## TASK DIRECTIONS
Find the word "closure" in the data. Return every line where it appears.

## ENTRIES SHOWN
☆ ☆ ☆ ☆
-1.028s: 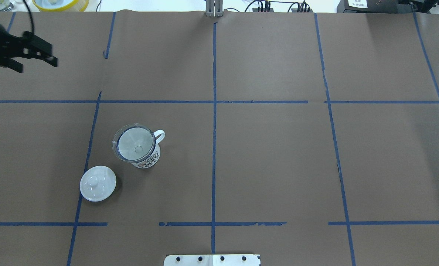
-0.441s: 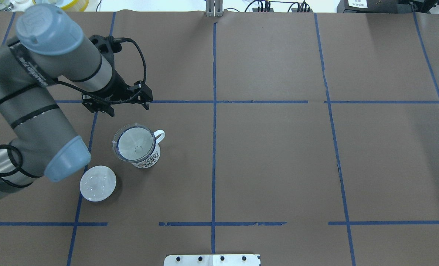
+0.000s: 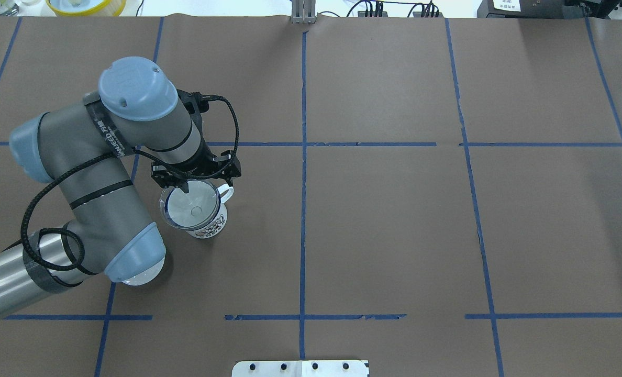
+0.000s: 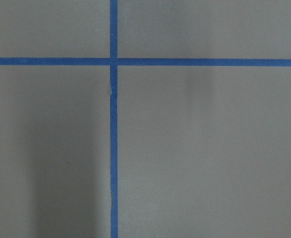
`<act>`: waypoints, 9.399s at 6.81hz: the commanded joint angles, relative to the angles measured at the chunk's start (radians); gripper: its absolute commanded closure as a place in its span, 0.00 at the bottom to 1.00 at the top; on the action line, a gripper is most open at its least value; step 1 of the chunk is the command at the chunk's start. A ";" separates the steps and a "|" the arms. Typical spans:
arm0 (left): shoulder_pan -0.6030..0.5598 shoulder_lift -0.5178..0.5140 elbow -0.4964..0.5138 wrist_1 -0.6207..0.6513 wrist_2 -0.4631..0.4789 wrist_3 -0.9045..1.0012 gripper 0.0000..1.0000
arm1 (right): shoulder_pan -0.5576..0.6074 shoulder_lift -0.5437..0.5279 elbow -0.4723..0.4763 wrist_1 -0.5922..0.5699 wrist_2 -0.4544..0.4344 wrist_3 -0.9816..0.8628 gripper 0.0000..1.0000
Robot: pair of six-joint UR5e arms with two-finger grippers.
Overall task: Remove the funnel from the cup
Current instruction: 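Reach the left gripper down over the glass funnel in the white mug, then close the left gripper on the rim of the glass funnel, then lift the funnel out of the mug with the left gripper, then carry the funnel farther from the robot and set it on the table, then move the left gripper over the round white lid beside the mug, then lower the left gripper and grasp the knob of the white lid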
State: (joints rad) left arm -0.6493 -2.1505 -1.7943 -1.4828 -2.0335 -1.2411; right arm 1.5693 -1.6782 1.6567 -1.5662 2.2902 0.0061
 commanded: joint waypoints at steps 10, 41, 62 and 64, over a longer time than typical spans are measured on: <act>-0.114 -0.043 -0.257 0.227 -0.005 0.000 1.00 | 0.000 0.000 0.000 0.000 0.000 0.000 0.00; 0.112 0.518 -0.177 -0.384 0.133 -0.095 0.00 | 0.000 0.000 -0.002 0.000 0.000 0.000 0.00; 0.151 0.552 -0.212 -0.419 0.127 -0.149 0.46 | 0.000 0.000 0.000 0.000 0.000 0.000 0.00; 0.151 0.541 -0.212 -0.419 0.128 -0.149 0.46 | 0.000 0.000 0.000 0.000 0.000 0.000 0.00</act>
State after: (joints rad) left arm -0.4979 -1.6040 -2.0058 -1.9022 -1.9063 -1.3898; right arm 1.5693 -1.6782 1.6567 -1.5662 2.2902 0.0061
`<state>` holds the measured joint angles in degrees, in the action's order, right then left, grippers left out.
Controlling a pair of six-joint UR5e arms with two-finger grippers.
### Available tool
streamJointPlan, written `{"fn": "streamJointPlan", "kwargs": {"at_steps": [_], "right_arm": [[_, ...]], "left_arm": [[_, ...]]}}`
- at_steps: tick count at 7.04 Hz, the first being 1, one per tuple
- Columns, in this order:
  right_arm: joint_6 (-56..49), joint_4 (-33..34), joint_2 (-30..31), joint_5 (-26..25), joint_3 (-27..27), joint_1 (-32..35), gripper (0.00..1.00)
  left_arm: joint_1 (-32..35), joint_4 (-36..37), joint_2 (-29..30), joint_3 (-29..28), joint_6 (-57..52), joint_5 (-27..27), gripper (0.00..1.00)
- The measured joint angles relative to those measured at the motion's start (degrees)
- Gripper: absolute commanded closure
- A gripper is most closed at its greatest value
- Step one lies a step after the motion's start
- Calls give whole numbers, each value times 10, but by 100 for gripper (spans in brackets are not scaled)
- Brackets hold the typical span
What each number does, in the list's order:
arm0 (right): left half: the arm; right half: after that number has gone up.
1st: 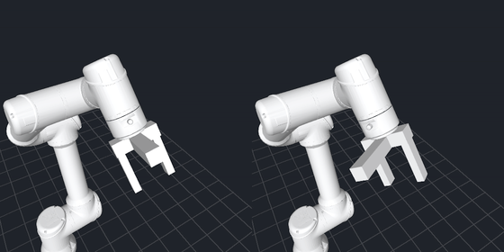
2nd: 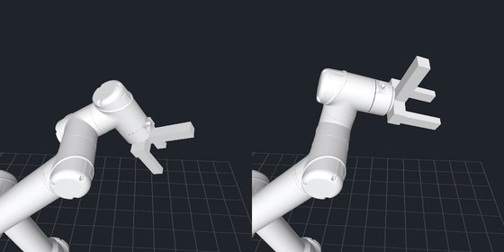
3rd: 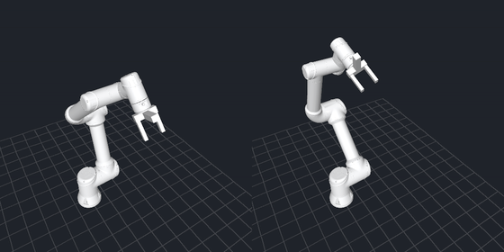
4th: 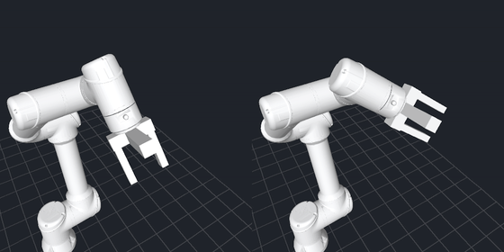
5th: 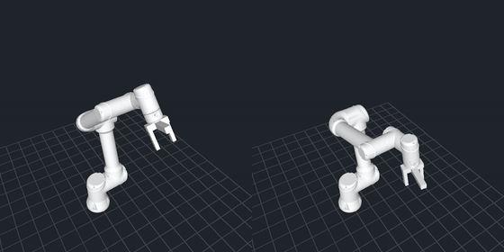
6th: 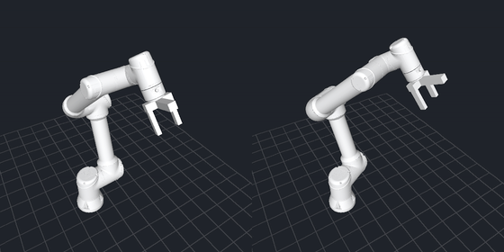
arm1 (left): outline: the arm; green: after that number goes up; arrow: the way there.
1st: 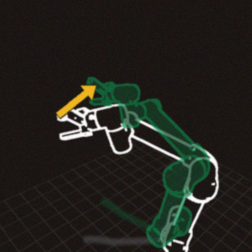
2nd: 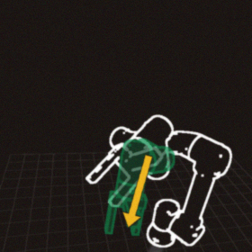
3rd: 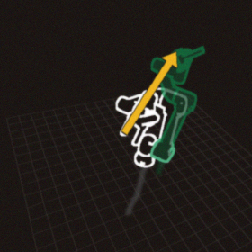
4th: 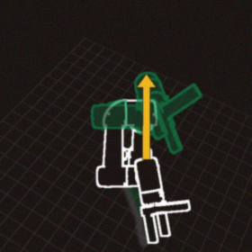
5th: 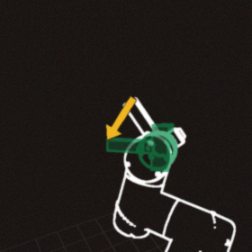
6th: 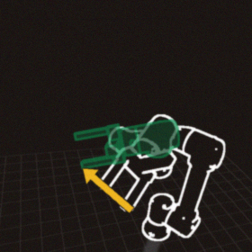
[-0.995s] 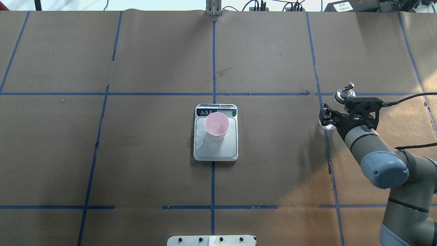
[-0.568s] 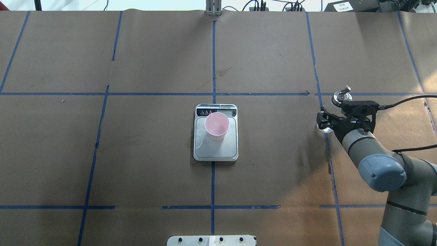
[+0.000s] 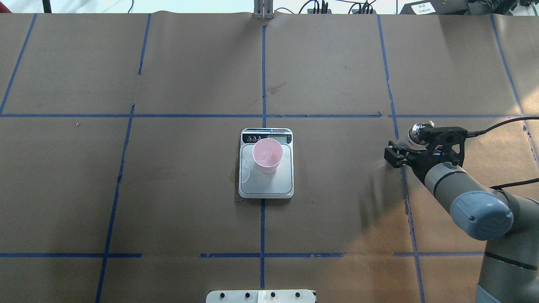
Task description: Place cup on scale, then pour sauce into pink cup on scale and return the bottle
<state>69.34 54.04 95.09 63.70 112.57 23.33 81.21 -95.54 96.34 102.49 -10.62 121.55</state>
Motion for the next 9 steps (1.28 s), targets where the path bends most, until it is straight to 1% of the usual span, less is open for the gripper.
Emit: {"fn": "streamJointPlan", "kwargs": {"at_steps": [1, 2, 3, 4, 5, 6, 7, 8, 9], "right_arm": [[-3, 9, 27, 52, 19, 2, 0], [-7, 38, 46, 93, 33, 4, 0], [-15, 86, 54, 131, 55, 8, 0], [-35, 162, 53, 188, 96, 27, 0], [-77, 252, 43, 266, 142, 71, 0], [-145, 331, 25, 351, 173, 136, 0], [-238, 386, 11, 430, 184, 208, 0], [-369, 426, 0, 520, 169, 303, 0], [-512, 455, -13, 614, 123, 411, 0]], "left_arm": [[0, 0, 0, 0, 0, 0, 0], [0, 0, 0, 0, 1, 1, 0], [0, 1, 0, 0, 2, 2, 0], [0, 1, 0, 0, 2, 2, 0], [0, 0, 0, 0, 2, 2, 0], [1, 1, 0, 2, 2, 2, 0], [1, 1, 0, 3, 2, 3, 0], [1, 1, -1, 3, 2, 3, 0], [1, 1, -1, 3, 2, 3, 0]]}}
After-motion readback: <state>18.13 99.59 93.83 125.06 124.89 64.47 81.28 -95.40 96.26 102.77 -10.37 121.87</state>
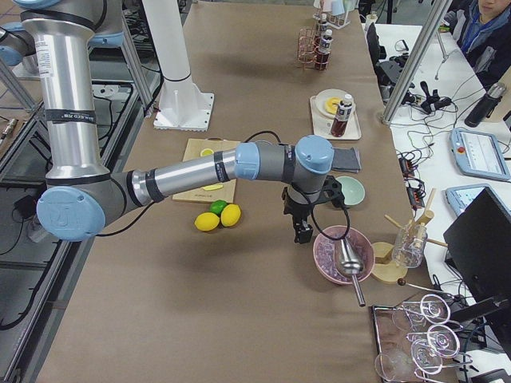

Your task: Place tea on tray

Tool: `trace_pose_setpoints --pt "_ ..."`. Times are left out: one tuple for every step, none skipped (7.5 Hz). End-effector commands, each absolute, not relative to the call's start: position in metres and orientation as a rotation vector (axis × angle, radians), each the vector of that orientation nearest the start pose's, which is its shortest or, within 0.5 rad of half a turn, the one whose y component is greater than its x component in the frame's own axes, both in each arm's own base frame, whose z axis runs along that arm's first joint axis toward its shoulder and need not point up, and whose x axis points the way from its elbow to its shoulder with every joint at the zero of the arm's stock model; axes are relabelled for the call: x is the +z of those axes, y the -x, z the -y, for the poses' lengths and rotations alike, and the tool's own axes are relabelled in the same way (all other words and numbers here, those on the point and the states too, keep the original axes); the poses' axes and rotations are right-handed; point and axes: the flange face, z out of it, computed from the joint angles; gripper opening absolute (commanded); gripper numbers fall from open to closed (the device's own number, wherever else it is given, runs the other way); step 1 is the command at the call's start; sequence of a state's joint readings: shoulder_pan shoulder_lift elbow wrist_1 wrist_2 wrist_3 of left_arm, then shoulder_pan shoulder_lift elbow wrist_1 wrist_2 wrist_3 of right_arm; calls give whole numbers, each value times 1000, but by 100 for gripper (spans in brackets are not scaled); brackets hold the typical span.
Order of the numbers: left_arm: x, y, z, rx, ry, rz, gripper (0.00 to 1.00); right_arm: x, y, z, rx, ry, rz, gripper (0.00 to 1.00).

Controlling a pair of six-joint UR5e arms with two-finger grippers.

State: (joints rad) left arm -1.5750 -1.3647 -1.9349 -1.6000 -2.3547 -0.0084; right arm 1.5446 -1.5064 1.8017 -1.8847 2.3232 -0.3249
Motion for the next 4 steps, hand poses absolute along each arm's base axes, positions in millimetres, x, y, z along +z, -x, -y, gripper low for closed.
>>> trace_pose_setpoints --pt "574 66 406 58 -170 -759 97 549 -47 502 -336 -86 748 100" --pt "578 66 405 56 -162 -756 97 556 -46 498 -333 -71 750 100" --pt "581 66 406 55 -159 -756 97 566 -46 491 -327 -52 752 100" --pt "584 66 406 55 -159 -756 97 577 -47 484 -321 -34 755 100"
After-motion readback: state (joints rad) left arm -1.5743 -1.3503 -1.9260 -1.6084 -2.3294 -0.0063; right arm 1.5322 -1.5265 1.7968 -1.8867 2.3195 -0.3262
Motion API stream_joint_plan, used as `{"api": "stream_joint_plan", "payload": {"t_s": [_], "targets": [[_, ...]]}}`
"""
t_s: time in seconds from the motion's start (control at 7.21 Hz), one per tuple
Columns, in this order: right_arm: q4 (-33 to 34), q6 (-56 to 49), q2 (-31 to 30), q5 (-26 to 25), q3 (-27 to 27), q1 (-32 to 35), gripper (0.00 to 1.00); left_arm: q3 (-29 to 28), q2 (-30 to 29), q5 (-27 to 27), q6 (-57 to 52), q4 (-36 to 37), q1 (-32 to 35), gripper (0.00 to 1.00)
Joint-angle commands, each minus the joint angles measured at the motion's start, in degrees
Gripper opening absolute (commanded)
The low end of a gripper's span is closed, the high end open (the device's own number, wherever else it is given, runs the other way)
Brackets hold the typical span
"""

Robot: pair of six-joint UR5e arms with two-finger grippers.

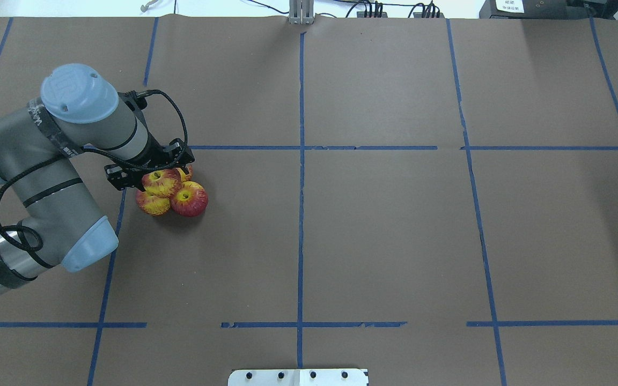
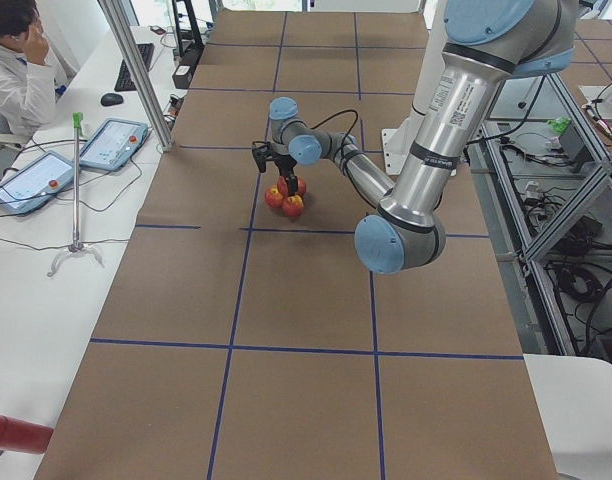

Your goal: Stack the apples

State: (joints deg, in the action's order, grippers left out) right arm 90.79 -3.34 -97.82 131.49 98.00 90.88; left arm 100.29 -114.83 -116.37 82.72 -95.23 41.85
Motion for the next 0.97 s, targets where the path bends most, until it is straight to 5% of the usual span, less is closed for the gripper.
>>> {"api": "stream_joint_plan", "payload": {"t_s": [0.0,0.28,0.55,0.83], "targets": [[0.0,0.0,0.0,0.0,0.0,0.0,1.00,6.3,1.4,0.3,-0.5,1.4,1.2,1.00],[0.0,0.0,0.0,0.0,0.0,0.0,1.00,18.8,3.8,0.3,-3.8,10.6,7.7,1.00],[0.0,0.0,0.0,0.0,0.0,0.0,1.00,22.0,7.1,0.2,-12.6,13.7,10.9,1.00],[0.0,0.0,0.0,0.0,0.0,0.0,1.00,24.3,17.2,-0.7,-32.5,13.3,20.3,1.00]]}}
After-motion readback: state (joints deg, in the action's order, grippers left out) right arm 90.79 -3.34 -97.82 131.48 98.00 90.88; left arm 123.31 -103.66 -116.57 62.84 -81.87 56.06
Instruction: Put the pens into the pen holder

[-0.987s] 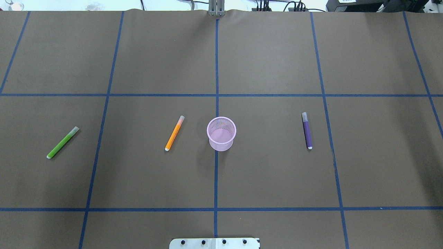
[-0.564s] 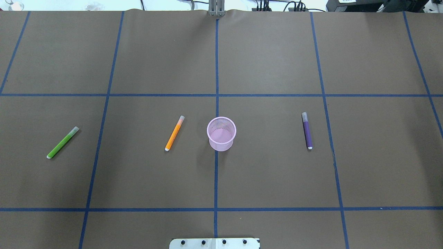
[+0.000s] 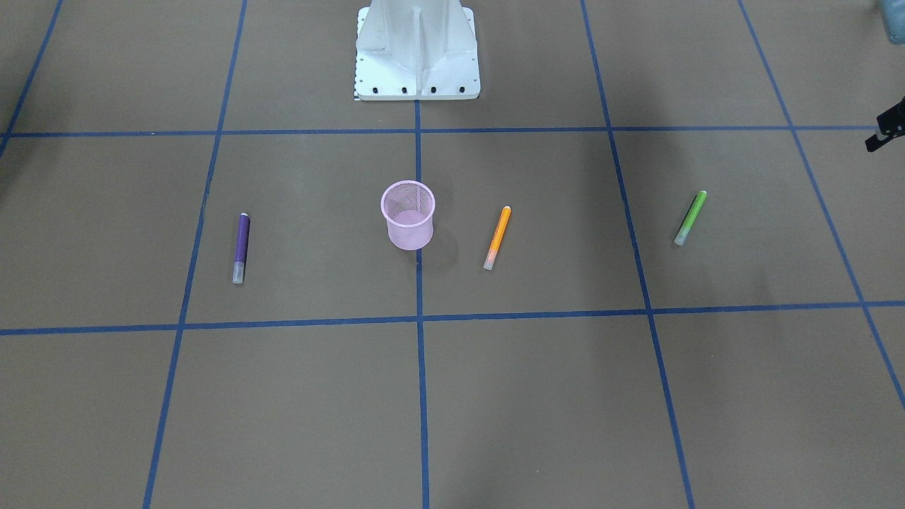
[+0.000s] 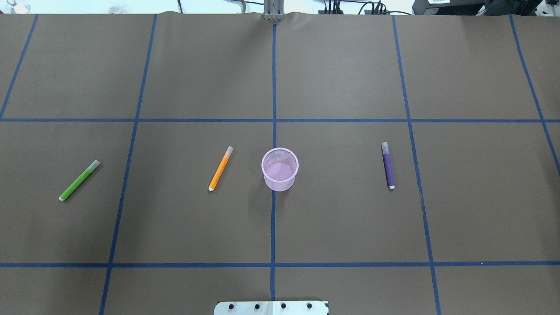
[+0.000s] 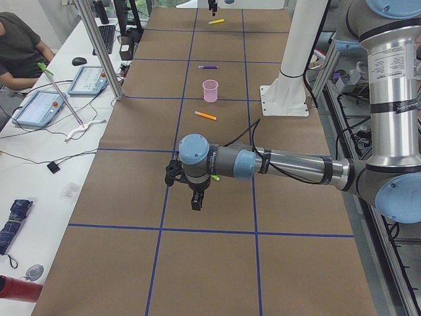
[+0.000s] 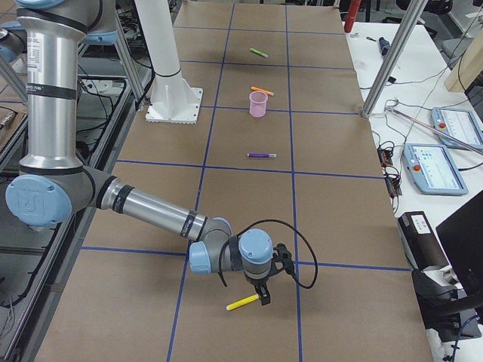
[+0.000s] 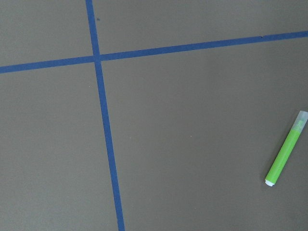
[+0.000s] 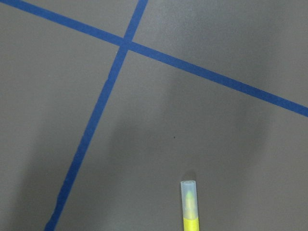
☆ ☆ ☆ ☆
## WORKED SOLUTION
`<act>`: waypoints, 9.399s at 6.81hz: the commanded joint angles, relative to the angles measured at the chunk's start (radians); gripper: its absolute commanded closure as a place in its span, 0.00 at the bottom to 1.00 at the top; on the action line, a gripper is most open at its least value; step 1 of the chunk is the command at the chunk's start. A ";" separates the steps and a "|" the arms. Typical spans:
- Gripper: absolute commanded closure

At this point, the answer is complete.